*WHAT THE EXERCISE ASKS:*
Could you return, exactly as written, only the lines from the one holding "--target capsule" through the final line of the records below?

*DATA FOR THE TASK:*

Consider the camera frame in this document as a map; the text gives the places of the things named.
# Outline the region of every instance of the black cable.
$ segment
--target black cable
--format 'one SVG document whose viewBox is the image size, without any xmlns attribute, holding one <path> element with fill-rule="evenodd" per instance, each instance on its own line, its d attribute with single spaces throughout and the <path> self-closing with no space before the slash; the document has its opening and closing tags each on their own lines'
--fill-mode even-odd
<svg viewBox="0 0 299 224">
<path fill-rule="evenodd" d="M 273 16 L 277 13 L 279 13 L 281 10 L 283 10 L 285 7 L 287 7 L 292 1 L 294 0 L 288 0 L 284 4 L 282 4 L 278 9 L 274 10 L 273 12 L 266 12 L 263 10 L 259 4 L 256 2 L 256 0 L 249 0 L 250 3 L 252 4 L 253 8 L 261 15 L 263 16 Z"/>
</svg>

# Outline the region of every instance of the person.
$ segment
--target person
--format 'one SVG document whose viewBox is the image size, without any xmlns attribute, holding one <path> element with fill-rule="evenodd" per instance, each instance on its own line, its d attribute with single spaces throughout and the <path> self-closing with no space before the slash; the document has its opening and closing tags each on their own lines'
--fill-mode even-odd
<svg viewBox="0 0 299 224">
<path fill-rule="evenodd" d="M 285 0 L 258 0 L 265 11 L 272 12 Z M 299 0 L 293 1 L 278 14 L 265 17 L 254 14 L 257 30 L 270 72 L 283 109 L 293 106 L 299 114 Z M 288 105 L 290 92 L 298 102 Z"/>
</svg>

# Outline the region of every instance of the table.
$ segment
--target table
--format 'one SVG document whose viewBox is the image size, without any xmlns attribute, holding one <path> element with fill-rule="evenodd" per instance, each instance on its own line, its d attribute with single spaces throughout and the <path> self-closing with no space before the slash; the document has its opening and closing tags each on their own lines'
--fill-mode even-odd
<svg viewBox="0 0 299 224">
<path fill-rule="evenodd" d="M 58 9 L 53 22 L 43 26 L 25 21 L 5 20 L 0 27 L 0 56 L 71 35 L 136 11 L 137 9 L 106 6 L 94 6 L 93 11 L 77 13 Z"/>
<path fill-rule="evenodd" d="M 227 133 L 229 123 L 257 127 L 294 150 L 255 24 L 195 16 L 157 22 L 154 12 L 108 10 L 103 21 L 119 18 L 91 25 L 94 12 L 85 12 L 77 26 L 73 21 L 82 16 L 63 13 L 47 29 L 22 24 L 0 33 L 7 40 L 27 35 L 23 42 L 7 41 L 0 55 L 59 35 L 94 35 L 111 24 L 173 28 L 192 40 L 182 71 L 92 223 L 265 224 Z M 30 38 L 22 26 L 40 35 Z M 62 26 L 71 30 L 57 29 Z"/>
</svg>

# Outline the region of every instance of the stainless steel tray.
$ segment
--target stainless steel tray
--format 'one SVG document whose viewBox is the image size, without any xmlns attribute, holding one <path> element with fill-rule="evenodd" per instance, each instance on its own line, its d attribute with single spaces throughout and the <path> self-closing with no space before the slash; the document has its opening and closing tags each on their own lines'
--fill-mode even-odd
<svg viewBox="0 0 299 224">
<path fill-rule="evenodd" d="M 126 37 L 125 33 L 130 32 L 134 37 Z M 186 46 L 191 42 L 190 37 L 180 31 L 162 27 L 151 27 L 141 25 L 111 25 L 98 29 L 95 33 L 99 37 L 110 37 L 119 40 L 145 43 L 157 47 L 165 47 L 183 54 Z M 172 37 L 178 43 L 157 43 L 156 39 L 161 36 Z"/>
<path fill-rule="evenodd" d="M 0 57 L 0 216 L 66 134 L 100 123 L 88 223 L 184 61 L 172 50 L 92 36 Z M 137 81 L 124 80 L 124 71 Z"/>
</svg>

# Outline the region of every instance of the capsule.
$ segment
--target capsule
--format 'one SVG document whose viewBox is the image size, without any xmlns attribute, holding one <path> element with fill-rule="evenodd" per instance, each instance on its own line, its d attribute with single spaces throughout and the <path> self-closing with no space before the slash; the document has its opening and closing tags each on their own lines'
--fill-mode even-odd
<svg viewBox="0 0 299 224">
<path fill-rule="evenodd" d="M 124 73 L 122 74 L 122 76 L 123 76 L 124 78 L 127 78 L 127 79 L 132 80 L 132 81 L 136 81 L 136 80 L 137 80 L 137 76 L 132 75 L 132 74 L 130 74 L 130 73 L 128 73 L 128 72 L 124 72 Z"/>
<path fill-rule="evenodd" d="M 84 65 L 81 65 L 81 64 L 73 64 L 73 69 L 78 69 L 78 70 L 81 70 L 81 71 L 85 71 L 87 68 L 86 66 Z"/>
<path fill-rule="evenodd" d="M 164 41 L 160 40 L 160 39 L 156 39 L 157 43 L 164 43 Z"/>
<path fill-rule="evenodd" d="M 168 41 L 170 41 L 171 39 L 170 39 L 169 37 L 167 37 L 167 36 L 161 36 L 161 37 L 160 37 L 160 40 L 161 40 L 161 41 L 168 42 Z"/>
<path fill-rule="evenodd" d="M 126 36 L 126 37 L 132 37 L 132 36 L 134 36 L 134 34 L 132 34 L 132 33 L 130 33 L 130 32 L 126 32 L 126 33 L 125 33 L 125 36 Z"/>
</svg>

*TASK RESULT:*
--target capsule
--format 'one SVG document whose viewBox is the image size, without any xmlns attribute, holding one <path> element with fill-rule="evenodd" per instance, each instance on its own line, its d attribute with single spaces throughout and the <path> self-closing with no space before the slash; the document has its opening and closing tags each on their own lines'
--fill-mode even-odd
<svg viewBox="0 0 299 224">
<path fill-rule="evenodd" d="M 124 73 L 122 74 L 122 76 L 123 76 L 124 78 L 127 78 L 127 79 L 132 80 L 132 81 L 136 81 L 136 80 L 137 80 L 137 76 L 132 75 L 132 74 L 130 74 L 130 73 L 128 73 L 128 72 L 124 72 Z"/>
<path fill-rule="evenodd" d="M 84 65 L 81 65 L 81 64 L 73 64 L 73 69 L 78 69 L 78 70 L 81 70 L 81 71 L 85 71 L 87 68 L 86 66 Z"/>
<path fill-rule="evenodd" d="M 164 41 L 160 40 L 160 39 L 156 39 L 157 43 L 164 43 Z"/>
<path fill-rule="evenodd" d="M 168 41 L 170 41 L 171 39 L 170 39 L 169 37 L 167 37 L 167 36 L 161 36 L 161 37 L 160 37 L 160 40 L 161 40 L 161 41 L 168 42 Z"/>
<path fill-rule="evenodd" d="M 126 36 L 126 37 L 132 37 L 132 36 L 134 36 L 134 34 L 132 34 L 132 33 L 130 33 L 130 32 L 126 32 L 126 33 L 125 33 L 125 36 Z"/>
</svg>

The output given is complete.